How can I perform a reverse string search in Excel without using VBA?

I have an Excel spreadsheet containing a list of strings. Each string is made up of several words, but the number of words in each string is different.
Using built in Excel functions (no VBA), is there a way to isolate the last word in each string?
Examples:
Are you classified as human? -> human?
Negative, I am a meat popsicle -> popsicle
Aziz! Light! -> Light!
This one is tested and does work (based on Brad's original post):
=RIGHT(A1,LEN(A1)-FIND("|",SUBSTITUTE(A1," ","|",
LEN(A1)-LEN(SUBSTITUTE(A1," ","")))))
If your original strings could contain a pipe "|" character, then replace both in the above with some other character that won't appear in your source. (I suspect Brad's original was broken because an unprintable character was removed in the translation).
Bonus: How it works (from right to left):
LEN(A1)-LEN(SUBSTITUTE(A1," ","")) – Count of spaces in the original string
SUBSTITUTE(A1," ","|", ... ) – Replaces just the final space with a |
FIND("|", ... ) – Finds the absolute position of that replaced | (that was the final space)
Right(A1,LEN(A1) - ... )) – Returns all characters after that |
EDIT: to account for the case where the source text contains no spaces, add the following to the beginning of the formula:
=IF(ISERROR(FIND(" ",A1)),A1, ... )
making the entire formula now:
=IF(ISERROR(FIND(" ",A1)),A1, RIGHT(A1,LEN(A1) - FIND("|",
SUBSTITUTE(A1," ","|",LEN(A1)-LEN(SUBSTITUTE(A1," ",""))))))

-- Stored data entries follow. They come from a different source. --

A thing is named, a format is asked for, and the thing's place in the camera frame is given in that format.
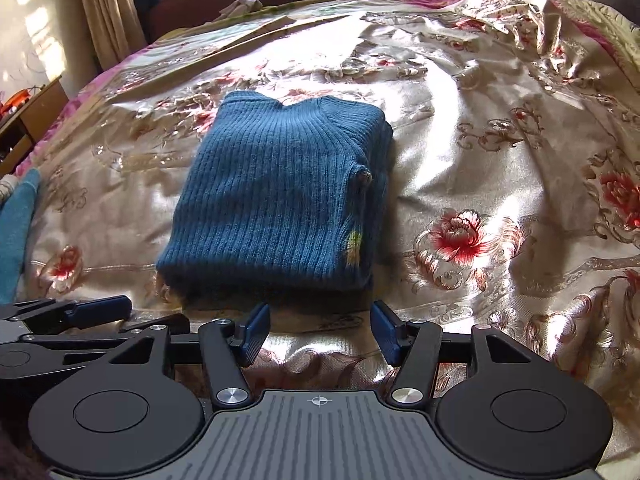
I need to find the teal folded garment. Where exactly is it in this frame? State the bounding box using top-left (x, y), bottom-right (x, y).
top-left (0, 168), bottom-right (40, 304)

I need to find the beige curtain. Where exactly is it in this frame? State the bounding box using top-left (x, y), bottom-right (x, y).
top-left (81, 0), bottom-right (146, 70)

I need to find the floral satin bedspread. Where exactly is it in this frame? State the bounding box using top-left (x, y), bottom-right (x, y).
top-left (17, 0), bottom-right (639, 479)

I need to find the beige checked folded cloth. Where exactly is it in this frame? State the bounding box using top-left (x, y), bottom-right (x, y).
top-left (0, 174), bottom-right (20, 205)

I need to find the wooden side cabinet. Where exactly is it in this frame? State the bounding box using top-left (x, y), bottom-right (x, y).
top-left (0, 77), bottom-right (68, 177)

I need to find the blue striped knit sweater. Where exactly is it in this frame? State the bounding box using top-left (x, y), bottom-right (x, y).
top-left (156, 91), bottom-right (393, 296)

Or you can use the =IF(COUNTIF(A1,"* *") syntax of the other version.
When the original string might contain a space at the last position add a trim function while counting all the spaces: Making the function the following:
=IF(ISERROR(FIND(" ",B2)),B2, RIGHT(B2,LEN(B2) - FIND("|",
SUBSTITUTE(B2," ","|",LEN(TRIM(B2))-LEN(SUBSTITUTE(B2," ",""))))))
This is the technique I've used with great success:
=TRIM(RIGHT(SUBSTITUTE(A1, " ", REPT(" ", 100)), 100))
To get the first word in a string, just change from RIGHT to LEFT
=TRIM(LEFT(SUBSTITUTE(A1, " ", REPT(" ", 100)), 100))
Also, replace A1 by the cell holding the text.
A more robust version of Jerry's answer:
=TRIM(RIGHT(SUBSTITUTE(TRIM(A1), " ", REPT(" ", LEN(TRIM(A1)))), LEN(TRIM(A1))))
That works regardless of the length of the string, leading or trailing spaces, or whatever else and it's still pretty short and simple.
I found this on google, tested in Excel 2003 & it works for me:
=IF(COUNTIF(A1,"* *"),RIGHT(A1,LEN(A1)-LOOKUP(LEN(A1),FIND(" ",A1,ROW(INDEX($A:$A,1,1):INDEX($A:$A,LEN(A1),1))))),A1)
[edit] I don't have enough rep to comment, so this seems the best place...BradC's answer also doesn't work with trailing spaces or empty cells...
[2nd edit] actually, it doesn't work for single words either...
=RIGHT(TRIM(A1),LEN(TRIM(A1))-FIND(CHAR(7),SUBSTITUTE(" "&TRIM(A1)," ",CHAR(7),
LEN(TRIM(A1))-LEN(SUBSTITUTE(" "&TRIM(A1)," ",""))+1))+1)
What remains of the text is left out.